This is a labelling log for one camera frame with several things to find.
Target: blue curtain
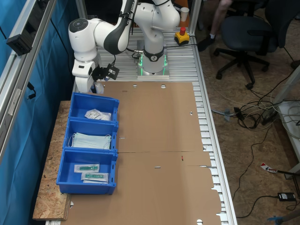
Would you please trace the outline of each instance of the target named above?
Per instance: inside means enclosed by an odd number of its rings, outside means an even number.
[[[7,23],[1,27],[8,36],[24,3],[25,0],[1,0],[0,24]],[[0,225],[34,223],[32,213],[40,174],[58,107],[60,101],[68,99],[72,92],[68,63],[72,69],[74,58],[68,39],[68,25],[75,18],[78,18],[75,1],[57,0],[52,20],[67,47],[70,61],[54,27],[49,23],[30,78],[37,96],[28,100],[27,96],[33,91],[26,89],[0,164]],[[7,60],[5,51],[2,51],[6,48],[1,43],[1,63]]]

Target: brown cardboard
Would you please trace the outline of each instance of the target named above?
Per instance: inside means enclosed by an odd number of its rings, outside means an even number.
[[[199,154],[185,154],[120,153],[114,193],[72,195],[74,206],[61,224],[196,225],[201,219],[219,225],[221,203],[210,170],[194,165]]]
[[[203,152],[192,83],[106,82],[104,95],[120,100],[119,152]]]
[[[209,168],[200,167],[210,157],[192,83],[106,82],[104,96],[120,100],[117,187],[112,195],[72,195],[61,224],[196,225],[201,219],[219,225],[220,198]]]

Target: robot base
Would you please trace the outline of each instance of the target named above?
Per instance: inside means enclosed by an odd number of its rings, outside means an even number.
[[[146,79],[151,79],[151,78],[169,79],[170,70],[169,70],[169,66],[168,66],[168,57],[167,57],[167,55],[165,55],[165,65],[166,66],[163,70],[159,71],[158,73],[149,73],[141,67],[142,56],[143,56],[143,54],[141,54],[141,56],[140,56],[138,67],[137,67],[137,78],[138,79],[145,79],[145,80]]]

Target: metal rail
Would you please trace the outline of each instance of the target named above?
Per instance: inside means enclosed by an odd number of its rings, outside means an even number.
[[[166,46],[176,45],[174,31],[164,32],[164,36]],[[142,39],[142,31],[139,28],[134,28],[133,35],[130,36],[128,48],[136,49],[136,41]],[[108,63],[114,60],[114,56],[104,49],[99,49],[98,53],[101,55],[103,67],[106,67]],[[197,49],[195,46],[167,48],[170,69],[170,78],[168,80],[157,78],[149,78],[147,80],[137,79],[137,60],[133,59],[131,54],[131,52],[125,51],[116,55],[115,66],[120,69],[116,81],[193,83],[202,143],[205,148],[204,151],[210,154],[211,166],[208,166],[208,168],[211,171],[214,183],[213,189],[218,191],[221,200],[222,211],[218,215],[221,218],[221,224],[237,225]]]
[[[26,24],[36,0],[27,0],[10,37],[18,34]],[[49,0],[30,53],[18,56],[11,52],[0,77],[0,163],[23,100],[27,83],[34,68],[56,0]]]

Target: red button
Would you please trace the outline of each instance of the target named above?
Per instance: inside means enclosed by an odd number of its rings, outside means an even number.
[[[186,28],[185,27],[181,27],[180,28],[180,35],[184,35],[186,33]]]

┄┄┄┄┄┄

## Your goal
Transcribe the whole listing, character for character, but not its images.

## Result of the exercise
This is a labelling log for one camera frame with several things to find.
Target: blue curtain
Would you please trace the outline of each instance of the target named above?
Per instance: inside means enclosed by an odd number of its rings, outside means an even number.
[[[7,23],[1,27],[8,36],[24,3],[25,0],[1,0],[0,24]],[[0,225],[34,223],[32,213],[40,174],[58,107],[60,101],[68,99],[72,92],[68,63],[72,69],[74,58],[68,39],[68,25],[75,18],[78,18],[75,1],[57,0],[52,20],[67,47],[70,61],[54,27],[49,23],[30,78],[37,96],[28,100],[27,96],[33,91],[26,89],[0,164]],[[7,60],[5,51],[2,51],[6,48],[1,43],[1,63]]]

Target: brown cardboard
Would you please trace the outline of each instance of the target named above?
Per instance: inside means enclosed by an odd number of its rings, outside means an even number.
[[[199,154],[185,154],[120,153],[114,193],[72,195],[74,206],[61,224],[196,225],[201,219],[219,225],[221,203],[210,170],[194,165]]]
[[[203,152],[192,83],[106,82],[104,95],[120,100],[119,152]]]
[[[209,168],[200,167],[210,157],[192,83],[106,82],[104,96],[120,100],[117,187],[112,195],[72,195],[61,224],[196,225],[201,219],[219,225],[220,198]]]

Target: robot base
Would you please trace the outline of each instance of the target named above?
Per instance: inside means enclosed by an odd number of its rings, outside means an even number.
[[[146,79],[151,79],[151,78],[169,79],[170,70],[169,70],[169,66],[168,66],[168,57],[167,57],[167,55],[165,55],[165,65],[166,66],[163,70],[159,71],[158,73],[149,73],[141,67],[142,56],[143,56],[143,54],[141,54],[141,56],[140,56],[138,67],[137,67],[137,78],[138,79],[145,79],[145,80]]]

Target: metal rail
Would you please trace the outline of each instance of the target named above?
Per instance: inside means enclosed by an odd number of its rings, outside means an even number.
[[[166,46],[176,45],[174,31],[164,32],[164,36]],[[142,39],[142,31],[139,28],[134,28],[133,35],[130,36],[128,48],[136,49],[136,41]],[[108,63],[114,60],[114,56],[104,49],[99,49],[98,53],[101,55],[103,67],[106,67]],[[197,49],[195,46],[167,48],[170,69],[170,78],[168,80],[157,78],[149,78],[147,80],[137,79],[137,60],[133,59],[131,54],[131,52],[125,51],[116,55],[115,66],[120,69],[116,81],[193,83],[202,143],[205,148],[204,151],[210,154],[211,166],[208,166],[208,168],[211,171],[214,183],[213,189],[218,191],[221,200],[222,211],[218,215],[221,218],[221,224],[237,225]]]
[[[26,24],[36,0],[27,0],[10,37],[18,34]],[[49,0],[30,53],[18,56],[11,52],[0,77],[0,163],[23,100],[27,83],[34,68],[56,0]]]

Target: red button
Would you please trace the outline of each instance of the target named above?
Per instance: inside means enclosed by an odd number of its rings, outside means an even number.
[[[186,28],[185,27],[181,27],[180,28],[180,35],[184,35],[186,33]]]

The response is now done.